Only a number is required: the count of lines in the material below that contain "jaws".

* [TASK DATA]:
# # # #

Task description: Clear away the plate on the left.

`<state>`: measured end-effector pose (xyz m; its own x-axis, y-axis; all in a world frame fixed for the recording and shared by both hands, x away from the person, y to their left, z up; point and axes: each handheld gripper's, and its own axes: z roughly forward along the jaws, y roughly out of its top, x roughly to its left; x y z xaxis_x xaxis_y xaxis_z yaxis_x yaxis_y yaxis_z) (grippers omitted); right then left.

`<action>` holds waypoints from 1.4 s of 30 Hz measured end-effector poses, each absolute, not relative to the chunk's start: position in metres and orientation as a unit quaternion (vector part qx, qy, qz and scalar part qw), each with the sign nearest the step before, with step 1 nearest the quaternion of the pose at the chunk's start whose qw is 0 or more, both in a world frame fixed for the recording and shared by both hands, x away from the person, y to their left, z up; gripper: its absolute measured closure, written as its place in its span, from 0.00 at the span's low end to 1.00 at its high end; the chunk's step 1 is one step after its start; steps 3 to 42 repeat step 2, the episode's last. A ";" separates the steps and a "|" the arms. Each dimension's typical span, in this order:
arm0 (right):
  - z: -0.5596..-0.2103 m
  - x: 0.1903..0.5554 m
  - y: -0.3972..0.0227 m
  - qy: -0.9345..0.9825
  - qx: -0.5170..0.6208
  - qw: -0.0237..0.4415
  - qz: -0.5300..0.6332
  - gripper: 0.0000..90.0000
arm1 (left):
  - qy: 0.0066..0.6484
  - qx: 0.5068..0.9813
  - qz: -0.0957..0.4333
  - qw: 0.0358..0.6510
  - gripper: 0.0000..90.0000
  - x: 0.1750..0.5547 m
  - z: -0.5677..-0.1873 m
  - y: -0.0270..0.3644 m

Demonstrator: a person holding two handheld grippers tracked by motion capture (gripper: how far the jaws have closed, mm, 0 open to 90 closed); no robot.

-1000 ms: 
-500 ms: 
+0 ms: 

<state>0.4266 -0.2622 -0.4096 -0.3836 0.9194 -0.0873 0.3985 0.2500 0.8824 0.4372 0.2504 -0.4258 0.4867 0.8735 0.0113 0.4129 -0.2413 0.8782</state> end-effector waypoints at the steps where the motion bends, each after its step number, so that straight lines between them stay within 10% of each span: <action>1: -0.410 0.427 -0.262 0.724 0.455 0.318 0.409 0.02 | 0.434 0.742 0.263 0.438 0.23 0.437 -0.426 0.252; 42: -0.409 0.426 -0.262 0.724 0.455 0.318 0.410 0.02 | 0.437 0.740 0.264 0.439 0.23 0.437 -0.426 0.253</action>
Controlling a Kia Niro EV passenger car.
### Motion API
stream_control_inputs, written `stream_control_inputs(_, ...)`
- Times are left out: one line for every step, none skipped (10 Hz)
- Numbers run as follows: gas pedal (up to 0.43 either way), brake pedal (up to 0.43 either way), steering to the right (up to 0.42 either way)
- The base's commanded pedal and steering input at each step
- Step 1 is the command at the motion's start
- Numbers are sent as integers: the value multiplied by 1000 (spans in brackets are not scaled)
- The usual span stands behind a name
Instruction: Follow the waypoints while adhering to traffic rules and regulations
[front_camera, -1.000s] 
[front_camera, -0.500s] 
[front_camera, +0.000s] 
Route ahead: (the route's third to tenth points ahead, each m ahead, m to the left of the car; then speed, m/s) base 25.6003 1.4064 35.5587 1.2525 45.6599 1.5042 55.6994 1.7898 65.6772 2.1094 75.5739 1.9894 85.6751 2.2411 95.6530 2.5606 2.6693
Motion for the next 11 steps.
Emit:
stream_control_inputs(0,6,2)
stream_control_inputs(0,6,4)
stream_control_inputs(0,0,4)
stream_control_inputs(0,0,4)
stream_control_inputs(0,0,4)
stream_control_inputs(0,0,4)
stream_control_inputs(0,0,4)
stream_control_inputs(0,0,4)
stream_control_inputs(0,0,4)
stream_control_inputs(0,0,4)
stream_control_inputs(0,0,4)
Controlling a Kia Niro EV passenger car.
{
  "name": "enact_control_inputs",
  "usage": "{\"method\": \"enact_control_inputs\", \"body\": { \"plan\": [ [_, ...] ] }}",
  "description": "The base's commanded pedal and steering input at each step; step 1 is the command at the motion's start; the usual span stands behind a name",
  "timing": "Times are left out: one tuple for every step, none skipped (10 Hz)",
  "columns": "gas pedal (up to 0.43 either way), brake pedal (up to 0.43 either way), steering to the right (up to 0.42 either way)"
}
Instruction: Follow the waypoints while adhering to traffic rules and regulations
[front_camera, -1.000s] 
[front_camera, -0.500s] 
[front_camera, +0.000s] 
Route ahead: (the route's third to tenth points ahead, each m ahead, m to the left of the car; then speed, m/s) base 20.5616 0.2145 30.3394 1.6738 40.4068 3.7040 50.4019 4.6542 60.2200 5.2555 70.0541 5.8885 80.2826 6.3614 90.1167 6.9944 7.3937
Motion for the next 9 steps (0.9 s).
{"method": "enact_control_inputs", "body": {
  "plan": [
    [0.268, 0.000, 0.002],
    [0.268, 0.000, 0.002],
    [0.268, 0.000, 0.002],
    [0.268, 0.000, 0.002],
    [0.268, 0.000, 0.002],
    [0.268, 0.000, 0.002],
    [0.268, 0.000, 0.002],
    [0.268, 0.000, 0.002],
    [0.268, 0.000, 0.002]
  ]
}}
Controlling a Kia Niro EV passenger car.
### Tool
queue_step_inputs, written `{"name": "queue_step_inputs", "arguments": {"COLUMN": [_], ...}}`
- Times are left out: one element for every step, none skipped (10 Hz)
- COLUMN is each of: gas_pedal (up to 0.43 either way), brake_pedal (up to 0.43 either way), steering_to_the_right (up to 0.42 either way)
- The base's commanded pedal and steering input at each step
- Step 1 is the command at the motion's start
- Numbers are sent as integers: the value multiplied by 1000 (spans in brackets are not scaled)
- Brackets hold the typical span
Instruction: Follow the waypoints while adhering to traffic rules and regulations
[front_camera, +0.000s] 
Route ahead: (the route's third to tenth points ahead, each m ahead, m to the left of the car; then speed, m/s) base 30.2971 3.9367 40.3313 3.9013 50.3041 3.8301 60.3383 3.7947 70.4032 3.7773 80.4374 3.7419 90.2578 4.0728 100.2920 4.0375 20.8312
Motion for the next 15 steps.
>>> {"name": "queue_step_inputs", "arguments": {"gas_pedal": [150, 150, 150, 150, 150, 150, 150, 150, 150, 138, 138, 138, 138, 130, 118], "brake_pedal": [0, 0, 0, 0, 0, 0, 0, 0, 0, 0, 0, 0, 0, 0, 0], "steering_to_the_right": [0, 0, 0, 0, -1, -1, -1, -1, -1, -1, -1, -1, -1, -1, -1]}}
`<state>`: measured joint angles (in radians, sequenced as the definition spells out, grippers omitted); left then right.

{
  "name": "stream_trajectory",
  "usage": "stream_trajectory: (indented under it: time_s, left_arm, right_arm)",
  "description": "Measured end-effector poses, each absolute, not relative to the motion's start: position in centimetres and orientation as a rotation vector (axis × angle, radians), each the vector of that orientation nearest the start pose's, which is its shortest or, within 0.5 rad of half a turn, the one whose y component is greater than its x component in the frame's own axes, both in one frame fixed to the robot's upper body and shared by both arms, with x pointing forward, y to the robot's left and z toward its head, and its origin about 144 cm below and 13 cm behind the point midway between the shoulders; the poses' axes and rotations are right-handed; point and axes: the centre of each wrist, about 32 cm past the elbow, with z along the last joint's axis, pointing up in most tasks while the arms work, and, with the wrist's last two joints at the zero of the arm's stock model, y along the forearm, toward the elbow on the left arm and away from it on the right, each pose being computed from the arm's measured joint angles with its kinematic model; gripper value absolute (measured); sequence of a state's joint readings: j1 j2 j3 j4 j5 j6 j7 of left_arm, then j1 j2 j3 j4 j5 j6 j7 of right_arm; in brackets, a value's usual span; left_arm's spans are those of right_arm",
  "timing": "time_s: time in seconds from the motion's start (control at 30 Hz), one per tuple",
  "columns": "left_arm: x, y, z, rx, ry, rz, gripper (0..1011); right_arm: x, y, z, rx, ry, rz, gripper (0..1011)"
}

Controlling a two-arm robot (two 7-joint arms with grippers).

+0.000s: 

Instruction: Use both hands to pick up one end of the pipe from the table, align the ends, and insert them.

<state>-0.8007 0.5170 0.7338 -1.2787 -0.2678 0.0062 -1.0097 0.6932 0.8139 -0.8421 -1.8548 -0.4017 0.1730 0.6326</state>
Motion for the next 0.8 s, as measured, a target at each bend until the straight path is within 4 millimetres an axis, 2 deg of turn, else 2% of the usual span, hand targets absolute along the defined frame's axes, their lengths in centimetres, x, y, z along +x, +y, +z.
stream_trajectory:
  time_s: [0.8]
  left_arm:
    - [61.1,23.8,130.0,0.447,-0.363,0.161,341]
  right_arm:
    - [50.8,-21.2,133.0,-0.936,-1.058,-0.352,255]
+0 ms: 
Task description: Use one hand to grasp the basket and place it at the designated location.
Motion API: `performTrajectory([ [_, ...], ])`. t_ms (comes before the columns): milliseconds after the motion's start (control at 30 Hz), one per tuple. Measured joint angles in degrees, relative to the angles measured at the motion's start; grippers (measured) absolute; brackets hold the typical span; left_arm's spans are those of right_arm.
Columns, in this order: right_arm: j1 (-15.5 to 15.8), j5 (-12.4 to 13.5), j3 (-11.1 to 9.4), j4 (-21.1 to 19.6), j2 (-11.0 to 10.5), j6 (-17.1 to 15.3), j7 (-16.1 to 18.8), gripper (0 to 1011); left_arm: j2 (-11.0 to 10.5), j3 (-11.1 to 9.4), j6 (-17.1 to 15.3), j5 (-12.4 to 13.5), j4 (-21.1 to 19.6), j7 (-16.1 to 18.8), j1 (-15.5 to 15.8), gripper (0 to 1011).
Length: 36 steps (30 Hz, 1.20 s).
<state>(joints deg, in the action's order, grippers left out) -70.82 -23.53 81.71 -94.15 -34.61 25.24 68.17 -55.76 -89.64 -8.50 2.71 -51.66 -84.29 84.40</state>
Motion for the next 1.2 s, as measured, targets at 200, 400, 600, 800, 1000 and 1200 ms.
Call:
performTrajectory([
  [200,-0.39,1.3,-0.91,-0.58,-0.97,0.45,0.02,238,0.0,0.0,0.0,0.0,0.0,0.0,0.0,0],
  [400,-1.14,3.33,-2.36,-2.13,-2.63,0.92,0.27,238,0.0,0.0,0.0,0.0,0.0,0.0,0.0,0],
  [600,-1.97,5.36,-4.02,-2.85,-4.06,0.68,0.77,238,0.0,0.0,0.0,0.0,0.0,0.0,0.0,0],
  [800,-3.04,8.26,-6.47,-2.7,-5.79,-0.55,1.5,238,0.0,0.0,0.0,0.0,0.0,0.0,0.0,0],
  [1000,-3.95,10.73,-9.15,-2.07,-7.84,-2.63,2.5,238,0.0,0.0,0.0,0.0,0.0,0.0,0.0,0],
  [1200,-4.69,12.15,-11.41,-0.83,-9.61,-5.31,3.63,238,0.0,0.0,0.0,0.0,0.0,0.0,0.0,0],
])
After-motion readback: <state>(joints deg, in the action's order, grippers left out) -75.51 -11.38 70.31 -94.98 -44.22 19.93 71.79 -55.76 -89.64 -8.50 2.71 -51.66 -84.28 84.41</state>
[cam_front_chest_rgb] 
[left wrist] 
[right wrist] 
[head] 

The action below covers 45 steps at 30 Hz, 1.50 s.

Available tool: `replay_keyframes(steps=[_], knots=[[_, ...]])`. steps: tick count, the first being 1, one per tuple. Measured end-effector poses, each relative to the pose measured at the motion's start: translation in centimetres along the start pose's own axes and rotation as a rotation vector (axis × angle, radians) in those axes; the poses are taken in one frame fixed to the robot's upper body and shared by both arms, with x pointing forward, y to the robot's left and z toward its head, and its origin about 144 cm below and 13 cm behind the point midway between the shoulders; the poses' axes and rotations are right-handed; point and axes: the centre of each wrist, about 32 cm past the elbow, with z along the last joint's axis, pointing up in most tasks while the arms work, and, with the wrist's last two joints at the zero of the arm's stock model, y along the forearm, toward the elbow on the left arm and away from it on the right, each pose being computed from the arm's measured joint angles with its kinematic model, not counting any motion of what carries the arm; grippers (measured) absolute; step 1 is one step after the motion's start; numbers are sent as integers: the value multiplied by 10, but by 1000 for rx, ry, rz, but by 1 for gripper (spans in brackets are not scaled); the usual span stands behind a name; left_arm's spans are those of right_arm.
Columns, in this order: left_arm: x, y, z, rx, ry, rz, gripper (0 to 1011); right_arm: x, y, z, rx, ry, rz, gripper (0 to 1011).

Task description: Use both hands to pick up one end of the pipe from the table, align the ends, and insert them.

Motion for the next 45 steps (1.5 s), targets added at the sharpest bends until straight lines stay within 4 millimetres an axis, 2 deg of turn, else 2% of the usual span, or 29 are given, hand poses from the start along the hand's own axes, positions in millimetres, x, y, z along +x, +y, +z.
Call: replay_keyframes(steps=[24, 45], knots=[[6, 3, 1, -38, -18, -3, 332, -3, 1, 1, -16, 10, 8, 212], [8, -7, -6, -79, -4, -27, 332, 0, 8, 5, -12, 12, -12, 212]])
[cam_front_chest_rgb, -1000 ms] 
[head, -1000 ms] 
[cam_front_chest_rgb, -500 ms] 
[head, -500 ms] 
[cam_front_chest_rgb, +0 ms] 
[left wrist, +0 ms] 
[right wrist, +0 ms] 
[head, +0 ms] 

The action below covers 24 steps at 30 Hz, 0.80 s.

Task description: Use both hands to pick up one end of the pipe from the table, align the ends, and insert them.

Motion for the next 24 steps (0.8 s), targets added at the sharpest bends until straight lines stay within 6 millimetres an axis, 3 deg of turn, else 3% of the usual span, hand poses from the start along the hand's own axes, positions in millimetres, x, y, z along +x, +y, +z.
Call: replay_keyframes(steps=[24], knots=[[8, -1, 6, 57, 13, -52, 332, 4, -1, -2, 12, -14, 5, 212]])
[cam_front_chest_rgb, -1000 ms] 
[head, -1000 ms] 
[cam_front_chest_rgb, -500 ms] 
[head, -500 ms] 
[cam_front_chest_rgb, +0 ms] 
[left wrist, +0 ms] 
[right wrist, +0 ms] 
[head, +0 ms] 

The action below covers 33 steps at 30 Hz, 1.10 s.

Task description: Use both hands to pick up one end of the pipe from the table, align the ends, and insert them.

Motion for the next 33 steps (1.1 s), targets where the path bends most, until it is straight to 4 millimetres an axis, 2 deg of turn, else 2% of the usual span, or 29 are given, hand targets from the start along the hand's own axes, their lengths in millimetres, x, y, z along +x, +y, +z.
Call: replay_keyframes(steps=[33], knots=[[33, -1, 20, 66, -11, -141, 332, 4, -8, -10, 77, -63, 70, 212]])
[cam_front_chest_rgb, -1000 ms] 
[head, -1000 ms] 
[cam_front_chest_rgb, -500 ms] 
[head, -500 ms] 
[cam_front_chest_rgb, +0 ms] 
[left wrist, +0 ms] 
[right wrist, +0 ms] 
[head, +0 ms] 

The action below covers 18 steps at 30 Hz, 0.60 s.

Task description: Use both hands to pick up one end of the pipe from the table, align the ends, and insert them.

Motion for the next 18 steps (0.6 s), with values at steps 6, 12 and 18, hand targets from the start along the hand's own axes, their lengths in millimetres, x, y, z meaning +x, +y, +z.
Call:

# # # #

* [TASK SOLUTION]:
2